____ EXTRACTED MATERIAL
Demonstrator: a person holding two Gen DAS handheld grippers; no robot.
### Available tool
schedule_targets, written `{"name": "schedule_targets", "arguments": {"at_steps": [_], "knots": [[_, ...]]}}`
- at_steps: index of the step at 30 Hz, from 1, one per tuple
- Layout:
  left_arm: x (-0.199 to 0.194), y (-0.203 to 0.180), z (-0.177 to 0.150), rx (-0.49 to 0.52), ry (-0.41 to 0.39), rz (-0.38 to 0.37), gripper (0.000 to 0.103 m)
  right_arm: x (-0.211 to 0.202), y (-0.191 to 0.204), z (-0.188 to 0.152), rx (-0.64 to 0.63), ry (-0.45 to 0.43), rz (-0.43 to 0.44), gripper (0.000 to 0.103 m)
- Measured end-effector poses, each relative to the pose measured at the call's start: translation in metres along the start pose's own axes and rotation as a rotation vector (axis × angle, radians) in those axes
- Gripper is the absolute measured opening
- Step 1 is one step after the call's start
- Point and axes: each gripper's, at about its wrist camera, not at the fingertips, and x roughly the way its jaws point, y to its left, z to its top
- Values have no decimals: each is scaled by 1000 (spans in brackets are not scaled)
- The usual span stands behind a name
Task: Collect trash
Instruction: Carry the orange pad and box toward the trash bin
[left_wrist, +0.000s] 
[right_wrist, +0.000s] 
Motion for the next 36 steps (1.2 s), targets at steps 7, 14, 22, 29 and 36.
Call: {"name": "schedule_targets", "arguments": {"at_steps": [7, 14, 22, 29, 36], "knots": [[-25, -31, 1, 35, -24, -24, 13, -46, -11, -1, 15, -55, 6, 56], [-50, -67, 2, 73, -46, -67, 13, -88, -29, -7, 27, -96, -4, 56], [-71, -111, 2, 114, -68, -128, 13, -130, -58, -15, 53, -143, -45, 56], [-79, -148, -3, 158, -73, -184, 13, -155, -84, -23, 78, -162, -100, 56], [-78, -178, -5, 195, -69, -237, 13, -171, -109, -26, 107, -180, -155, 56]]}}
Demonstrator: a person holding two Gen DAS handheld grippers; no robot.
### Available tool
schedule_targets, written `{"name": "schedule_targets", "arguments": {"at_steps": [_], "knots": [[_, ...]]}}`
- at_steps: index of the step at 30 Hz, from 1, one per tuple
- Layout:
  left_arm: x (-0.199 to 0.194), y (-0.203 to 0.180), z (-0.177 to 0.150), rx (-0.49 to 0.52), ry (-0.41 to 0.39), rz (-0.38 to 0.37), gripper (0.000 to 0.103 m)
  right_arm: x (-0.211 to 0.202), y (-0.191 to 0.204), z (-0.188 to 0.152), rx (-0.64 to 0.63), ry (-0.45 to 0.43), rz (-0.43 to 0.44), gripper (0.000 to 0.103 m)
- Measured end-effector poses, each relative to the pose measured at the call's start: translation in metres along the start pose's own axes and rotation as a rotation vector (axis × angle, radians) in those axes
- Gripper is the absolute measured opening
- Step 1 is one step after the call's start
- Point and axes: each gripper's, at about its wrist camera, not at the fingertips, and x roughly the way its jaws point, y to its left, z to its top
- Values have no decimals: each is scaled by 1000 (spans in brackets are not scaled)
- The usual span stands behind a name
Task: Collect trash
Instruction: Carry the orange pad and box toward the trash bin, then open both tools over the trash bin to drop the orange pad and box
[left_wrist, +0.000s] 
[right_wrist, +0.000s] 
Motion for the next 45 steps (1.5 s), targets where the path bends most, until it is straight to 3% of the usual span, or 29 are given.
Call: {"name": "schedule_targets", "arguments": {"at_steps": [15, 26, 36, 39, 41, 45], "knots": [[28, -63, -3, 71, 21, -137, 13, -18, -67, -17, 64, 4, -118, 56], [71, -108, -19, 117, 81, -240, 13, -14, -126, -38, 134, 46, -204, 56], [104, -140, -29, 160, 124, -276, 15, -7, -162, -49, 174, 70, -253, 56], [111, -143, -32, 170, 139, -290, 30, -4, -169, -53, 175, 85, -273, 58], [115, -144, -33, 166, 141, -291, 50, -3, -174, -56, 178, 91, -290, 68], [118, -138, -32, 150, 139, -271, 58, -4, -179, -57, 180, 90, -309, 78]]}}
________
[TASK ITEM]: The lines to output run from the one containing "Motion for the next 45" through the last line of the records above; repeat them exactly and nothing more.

[OUTPUT FOR THIS TASK]:
Motion for the next 45 steps (1.5 s), targets where the path bends most, until it is straight to 3% of the usual span, or 29 are given.
Call: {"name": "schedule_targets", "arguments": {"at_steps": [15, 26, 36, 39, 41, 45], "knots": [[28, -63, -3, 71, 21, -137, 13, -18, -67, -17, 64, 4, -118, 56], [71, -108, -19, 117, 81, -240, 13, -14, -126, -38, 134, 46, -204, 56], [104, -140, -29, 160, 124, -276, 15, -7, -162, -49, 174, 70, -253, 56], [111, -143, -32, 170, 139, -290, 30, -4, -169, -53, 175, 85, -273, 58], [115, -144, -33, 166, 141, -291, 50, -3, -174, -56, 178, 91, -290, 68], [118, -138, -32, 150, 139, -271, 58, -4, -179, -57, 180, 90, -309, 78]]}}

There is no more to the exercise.